Il
genocidio in Palestina ha aperto uno squarcio nel mondo, trasversale perché ci
ha fatto aprire gli occhi sulla vera natura del potere, un potere che non si
cela più dietro ideologie o bandiere, ma che è disposto a sopprimere un popolo
intero per qualche giacimento di gas, per ottenere un po’ di profitto da una
ricostruzione che sarà comunque nefasta, perché utilizza la Palestina come
laboratorio per testare sistemi di controllo e armi di distruzione di massa che
saranno utilizzate nel prossimo conflitto che non sappiamo dove e chi colpirà. Dobbiamo
cominciare ad allargare il campo, a riempire di contenuti questa protesta che
non può ridursi più al solo conflitto palestinese, ad un moto di umanità per
l’altro che viene oggi martoriato e spezzato, ma dobbiamo cominciare ad intuire
che riguarda anche noi, che è l’umano in quanto tale il bersaglio di questo
potere, che non ha pietà di nessuno, che non difende nessuno ad eccezione del
proprio continuo profitto.

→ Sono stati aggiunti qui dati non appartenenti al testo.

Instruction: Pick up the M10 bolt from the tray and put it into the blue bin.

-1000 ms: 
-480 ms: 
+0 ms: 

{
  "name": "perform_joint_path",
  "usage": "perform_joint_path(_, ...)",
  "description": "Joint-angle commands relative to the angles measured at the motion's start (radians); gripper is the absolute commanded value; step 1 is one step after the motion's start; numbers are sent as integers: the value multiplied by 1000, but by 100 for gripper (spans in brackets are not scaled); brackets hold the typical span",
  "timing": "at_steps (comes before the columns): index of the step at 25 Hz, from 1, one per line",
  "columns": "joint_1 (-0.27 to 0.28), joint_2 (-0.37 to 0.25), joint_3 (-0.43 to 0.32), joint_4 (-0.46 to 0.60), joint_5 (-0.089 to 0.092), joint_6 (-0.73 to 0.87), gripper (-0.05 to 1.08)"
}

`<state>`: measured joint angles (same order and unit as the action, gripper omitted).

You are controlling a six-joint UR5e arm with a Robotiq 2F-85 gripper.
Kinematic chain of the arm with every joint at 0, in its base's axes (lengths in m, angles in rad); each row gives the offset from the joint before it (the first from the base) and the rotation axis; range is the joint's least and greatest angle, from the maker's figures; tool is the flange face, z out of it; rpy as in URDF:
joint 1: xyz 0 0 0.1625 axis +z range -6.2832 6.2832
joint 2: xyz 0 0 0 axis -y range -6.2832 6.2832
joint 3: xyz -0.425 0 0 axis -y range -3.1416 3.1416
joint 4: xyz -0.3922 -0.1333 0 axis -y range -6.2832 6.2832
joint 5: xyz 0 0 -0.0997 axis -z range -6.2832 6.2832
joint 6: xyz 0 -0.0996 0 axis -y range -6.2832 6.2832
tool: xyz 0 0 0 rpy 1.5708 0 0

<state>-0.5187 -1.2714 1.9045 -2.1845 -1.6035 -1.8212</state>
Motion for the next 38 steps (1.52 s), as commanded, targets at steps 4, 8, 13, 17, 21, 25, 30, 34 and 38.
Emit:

I temi su cui dobbiamo cominciare a porre attenzione
sono il riarmo europeo che ha come primo corollario lo smantellamento definitivo
di un welfare che ha protetto finora ricchi e poveri, che segnerà la fine
definitiva del ceto medio mentre allargherà le fila dei miserabili che
continueranno a soccombere senza voce.
E il riarmo significa anche apertura di
nuovi conflitti: siamo certi che il prossimo non avrà come obiettivo la stessa
Europa che ingenuamente consideriamo terra di pace? Siamo certi che non
richiameranno i nostri figli in guerra, figli di povera gente, ma anche di
quelli che si sono sentiti fin qua al sicuro? Perché la guerra non guarda in
faccia al reddito, distrugge e affama, livella tutti nella disperazione, toglie
qualsiasi tutela e diritto che consideravamo inalienabile. Dobbiamo cominciare
a guardare senza paura la forbice sociale che si è andata creando durante il nostro
lungo sonno, in cui l’un per cento della popolazione mondiale si è accaparrata
il cinquanta per cento delle ricchezze del pianeta mentre le moltitudini si
fanno guerra per il poco che rimane. Dobbiamo cominciare a riflettere sul fatto
che le divisioni, i conflitti tra di noi sono funzionali a questo potere, che
sposta l’attenzione da sé per focalizzarla sui neri, sui bianchi, sui migranti,
sui gay, sui terroristi, sui malviventi, sui fascisti, sui comunisti, sui
maschi, sulle femmine e su infinite divisioni che continuamente crea. È un
potere che tratta tutti come cani affamati che si contendono le briciole,
ignari del fatto di essere al guinzaglio di quei pochi che si abbuffano
all’unico banchetto disponibile, barbari che si riempiono le pance di carne
umana e sangue. Dobbiamo cominciare a
riconoscere che esiste un noi che supera le divisioni in cui ci siamo
incasellati, che unisce destra e sinistra, poveri e meno poveri, nord e sud del
mondo, che ci fa tutti probabili reietti, vittime, ma che insieme ci rende
moltitudini pericolose per quei pochi che si nascondono, che si celano dietro
le istituzioni. Dobbiamo smetterla di fare i nomi di chi ci sembra ci opprima:
il problema non è la Meloni, o Salvini o Trump o Netanyahu, semplici esecutori,
interscambiabili, rottamabili anch’essi, fantocci di un potere a cui si sono
venduti ma oscuro anche a loro.
Dobbiamo ricominciare a
guardarci come alleati, dobbiamo ricominciare a dialogare senza tabù, dobbiamo
chiedere ai nostri figli se vogliono andare in guerra, dobbiamo chiedere agli
extracomunitari in Italia che ruolo vogliono avere, dobbiamo chiedere a coloro
che pensano di appartenere a un’élite, se si sentono davvero al sicuro, perché
solo se ci sediamo e parliamo, affrontando insieme le paure, potremo essere
pronti per combattere la nostra battaglia. E questa battaglia dovrà essere
nonviolenta in quanto unica strada percorribile, dovremo saperla riannodare con
gli insegnamenti che ci provengono dal passato, farla nostra, abitarla come
esseri umani. Dovremo studiare e creare nuovi atteggiamenti nonviolenti,
renderli armi affilate, perché radicate nel rigore di un corpo sociale vivente,
che si muove e respira e lotta all’unisono.